EXERCISE PROMPT
Transcribe the listing below only from the line with "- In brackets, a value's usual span" up to and including the line with "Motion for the".

COLLECTED DATA
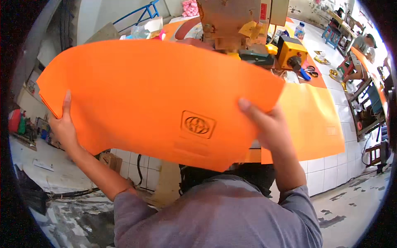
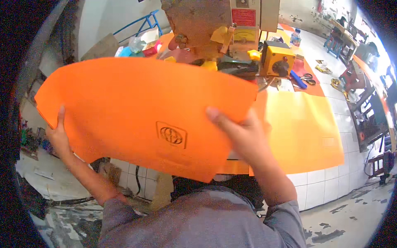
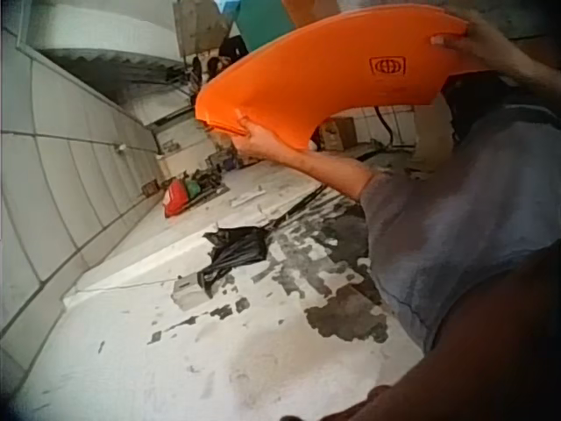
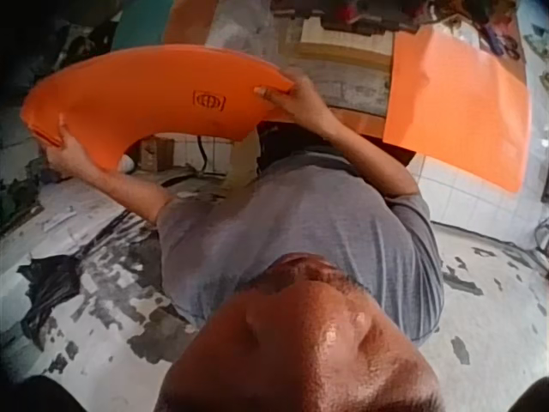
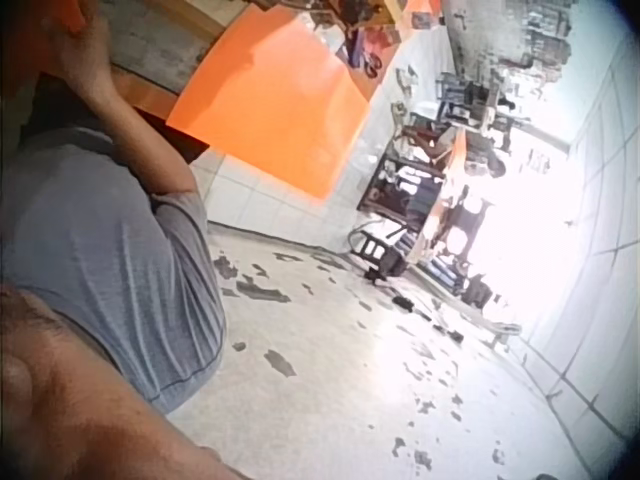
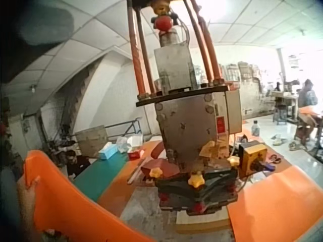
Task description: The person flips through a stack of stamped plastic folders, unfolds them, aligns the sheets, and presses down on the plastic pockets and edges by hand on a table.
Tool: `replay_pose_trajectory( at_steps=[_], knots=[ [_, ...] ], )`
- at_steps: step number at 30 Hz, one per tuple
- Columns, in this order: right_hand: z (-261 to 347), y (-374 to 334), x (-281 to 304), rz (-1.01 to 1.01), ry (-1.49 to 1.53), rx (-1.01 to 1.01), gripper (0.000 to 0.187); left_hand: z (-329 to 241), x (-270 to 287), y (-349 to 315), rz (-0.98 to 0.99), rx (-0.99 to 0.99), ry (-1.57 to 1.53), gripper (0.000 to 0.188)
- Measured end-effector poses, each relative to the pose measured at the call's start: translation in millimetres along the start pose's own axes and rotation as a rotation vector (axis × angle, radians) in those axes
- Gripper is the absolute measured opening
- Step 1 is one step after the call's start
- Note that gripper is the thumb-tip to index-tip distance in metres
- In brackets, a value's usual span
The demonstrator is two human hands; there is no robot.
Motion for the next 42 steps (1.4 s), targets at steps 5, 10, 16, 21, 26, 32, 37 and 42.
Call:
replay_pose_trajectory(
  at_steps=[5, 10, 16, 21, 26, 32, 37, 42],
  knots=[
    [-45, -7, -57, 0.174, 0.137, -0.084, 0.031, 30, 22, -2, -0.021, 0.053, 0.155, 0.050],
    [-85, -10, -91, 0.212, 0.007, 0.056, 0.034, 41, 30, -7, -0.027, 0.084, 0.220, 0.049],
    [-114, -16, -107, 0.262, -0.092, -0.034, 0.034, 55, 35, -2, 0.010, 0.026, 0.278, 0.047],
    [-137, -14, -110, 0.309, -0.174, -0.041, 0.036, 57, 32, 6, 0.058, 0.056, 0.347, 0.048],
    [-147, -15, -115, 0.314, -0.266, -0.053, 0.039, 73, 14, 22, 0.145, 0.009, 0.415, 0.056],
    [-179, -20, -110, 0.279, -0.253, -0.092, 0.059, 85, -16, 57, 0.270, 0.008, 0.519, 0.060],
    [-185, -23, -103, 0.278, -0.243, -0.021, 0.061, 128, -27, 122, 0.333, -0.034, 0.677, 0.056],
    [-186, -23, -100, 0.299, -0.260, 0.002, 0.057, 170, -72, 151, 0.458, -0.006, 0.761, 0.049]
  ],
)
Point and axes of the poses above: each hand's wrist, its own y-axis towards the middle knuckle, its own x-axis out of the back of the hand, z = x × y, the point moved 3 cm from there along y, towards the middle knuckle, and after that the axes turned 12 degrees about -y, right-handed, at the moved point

TASK RESPONSE
- In brackets, a value's usual span
The demonstrator is two human hands; there is no robot.
Motion for the next 42 steps (1.4 s), targets at steps 5, 10, 16, 21, 26, 32, 37 and 42.

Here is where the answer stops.